I would also love to hear thoughts on this topic. I also work in market research and often use Likert scales (1-7) to evaluate brands on various attributes. I want to make insights based on homogeneity of the respondents’ perception of a brand (i.e. lower CV means respondents agree on how well a brand is performing on a specific attribute).
However, I’m afraid to commit to CV calculations because Likert scale isn’t a ratio, and even though the values are non-negative, there is no absolute zero.
Can anyone help me understand better if CV is meaningful for comparing means derived from Likert scale scores?
Hasan Abdel says
Thanks for your help. I’d like to ask a question please. Does it make sense to use the CV when the mean is negtaive?
FEKADU BEYENE CHEMO says
This really is quality teaching from an extremely knowledgeable person! Thank you very much,i tip my hat for you boss.
Jim Frost says
Thanks so much! 🙂
David A Gutting says
I’m trying to determine if CV is a useful measure in a market research project I’ve been doing. We have consumers “grade” brands on a 100 point scale for how good a job they do in their product, their customer service, customer experience, how easy they are to find, and how relevant and memorable their advertising is. Some brands do well on some things, not so well on others.

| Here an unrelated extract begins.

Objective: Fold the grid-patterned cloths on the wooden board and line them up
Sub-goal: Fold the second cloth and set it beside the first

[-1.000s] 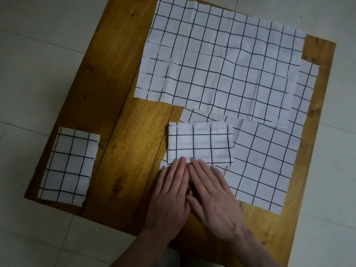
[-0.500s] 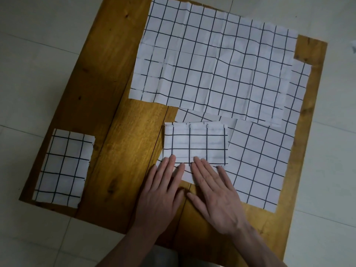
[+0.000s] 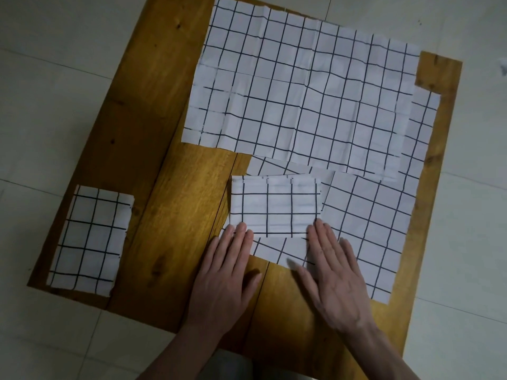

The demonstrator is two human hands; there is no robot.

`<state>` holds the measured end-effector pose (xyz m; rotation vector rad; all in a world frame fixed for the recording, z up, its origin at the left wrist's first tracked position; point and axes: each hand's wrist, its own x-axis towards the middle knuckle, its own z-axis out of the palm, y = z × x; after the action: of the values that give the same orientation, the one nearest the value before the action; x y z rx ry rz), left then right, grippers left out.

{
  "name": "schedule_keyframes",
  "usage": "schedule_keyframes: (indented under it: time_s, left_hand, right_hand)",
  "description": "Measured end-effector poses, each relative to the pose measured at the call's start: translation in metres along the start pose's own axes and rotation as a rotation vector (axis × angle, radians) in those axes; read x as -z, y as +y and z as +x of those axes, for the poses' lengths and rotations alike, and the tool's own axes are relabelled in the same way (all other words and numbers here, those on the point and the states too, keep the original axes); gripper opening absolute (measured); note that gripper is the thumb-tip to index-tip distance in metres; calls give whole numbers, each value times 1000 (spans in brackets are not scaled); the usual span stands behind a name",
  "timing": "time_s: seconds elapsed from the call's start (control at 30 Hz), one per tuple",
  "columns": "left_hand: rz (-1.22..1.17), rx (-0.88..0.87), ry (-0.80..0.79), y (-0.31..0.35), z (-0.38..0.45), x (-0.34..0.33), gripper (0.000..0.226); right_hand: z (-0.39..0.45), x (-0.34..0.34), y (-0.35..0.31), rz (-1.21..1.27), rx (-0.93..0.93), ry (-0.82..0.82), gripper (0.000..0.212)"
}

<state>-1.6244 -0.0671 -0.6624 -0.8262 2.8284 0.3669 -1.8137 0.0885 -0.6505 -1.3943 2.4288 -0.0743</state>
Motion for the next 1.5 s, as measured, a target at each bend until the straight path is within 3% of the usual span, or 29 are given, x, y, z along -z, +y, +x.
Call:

Our mean scores in all these categories are about 75 on a 100 scale–low scores are in the 50s, highs in the mid 80s, with SDs ranging from 9 to 16 and averaging about 11. CVs range from 9% to 24%. These scores are very good predictors of how well a brand will perform in the marketplace, with correlations between r=.75 to r=,80 with measurements like brand preference and brands bought most often.
What I’ve found is that higher scoring brands (think Nike, Amazon, etc) tend to have lower CVs–meaning less variability in their performance. Weaker brands (think Spirit Airlines or Macy’s) tend to have higher CVs, sometimes twice as high as the stronger brands.

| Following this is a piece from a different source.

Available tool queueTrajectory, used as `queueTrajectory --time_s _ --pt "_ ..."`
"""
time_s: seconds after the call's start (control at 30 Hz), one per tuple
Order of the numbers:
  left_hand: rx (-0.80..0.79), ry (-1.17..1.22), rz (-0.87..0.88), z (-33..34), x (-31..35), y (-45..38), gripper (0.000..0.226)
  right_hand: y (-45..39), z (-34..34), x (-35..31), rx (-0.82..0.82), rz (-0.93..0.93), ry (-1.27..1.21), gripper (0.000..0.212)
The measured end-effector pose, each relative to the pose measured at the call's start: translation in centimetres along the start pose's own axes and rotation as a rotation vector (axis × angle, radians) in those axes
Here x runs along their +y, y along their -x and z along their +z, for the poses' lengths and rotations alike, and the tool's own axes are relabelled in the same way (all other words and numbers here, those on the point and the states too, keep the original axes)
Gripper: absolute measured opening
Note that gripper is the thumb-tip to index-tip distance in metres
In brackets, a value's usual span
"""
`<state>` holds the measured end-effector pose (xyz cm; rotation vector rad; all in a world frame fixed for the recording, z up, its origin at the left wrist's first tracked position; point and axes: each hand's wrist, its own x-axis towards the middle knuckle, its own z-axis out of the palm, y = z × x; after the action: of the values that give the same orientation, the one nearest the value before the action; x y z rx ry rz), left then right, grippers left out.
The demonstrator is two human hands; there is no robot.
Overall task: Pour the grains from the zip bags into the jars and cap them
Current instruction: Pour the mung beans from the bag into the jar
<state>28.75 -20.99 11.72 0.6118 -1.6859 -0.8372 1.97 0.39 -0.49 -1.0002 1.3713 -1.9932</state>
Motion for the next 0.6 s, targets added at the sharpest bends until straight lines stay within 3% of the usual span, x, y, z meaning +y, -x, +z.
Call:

Here’s my question: is this level of variance notable in any way? I know in the investment world, financial analysts use CVs to analyze risk–higher CVs are seen as more volatile and therefore riskier, lower CVs are more stable.
Our theory in all this is that more holistic brands–ones that score high on multiple measures and do so consistently–are significantly more valuable than others (and the data seems to prove this). Low CV scores seem to indicate more consistent performance. This is important because traditionally in the marketing world, brands are told to focus on one or two things–such as product and advertising, and let other concerns go.
What the CV data for the higher performing brands suggests to me is that it may prove that your brand will get demonstrably better results if it operates at full throttle on all dimensions. But–in your view, does that make sense? Are variances ranging for 9% to 24% notable enough? Here’s an example–Nike, with a CV of 9% and brand scores in the high 80s, is five times more effective in the external market than Spirit Airlines, with brand scores in the low 60s and a CV of 24%
Sorry for the lengthy post here. I’ve talked about this to many of my colleagues (including Ph.D.s with strong statistical backgrounds), and they think the pattern is interesting but don’t seem to want to commit to a strong view. Would love to hear your thoughts.
Gloria Lasu says
For example it is said that the CV in the lab experiments should not exceed 15 and 20 in the field experiment. I want to know the importance of why does it not exceed this percentage?
Jim Frost says
There is no universal value that is appropriate for all contexts. Instead, analysts need to determine thresholds that shouldn’t be crossed for each subject area. That can become an analysis all its own! Presumably, someone did that for the lab experiments to which you refer. Problems probably start occurring when variability exceeds those values. The nature of the problems and why they occur at those values is specific to the context. You’ll need to contact people familiar with the reasoning behind those values to understand why they were chosen.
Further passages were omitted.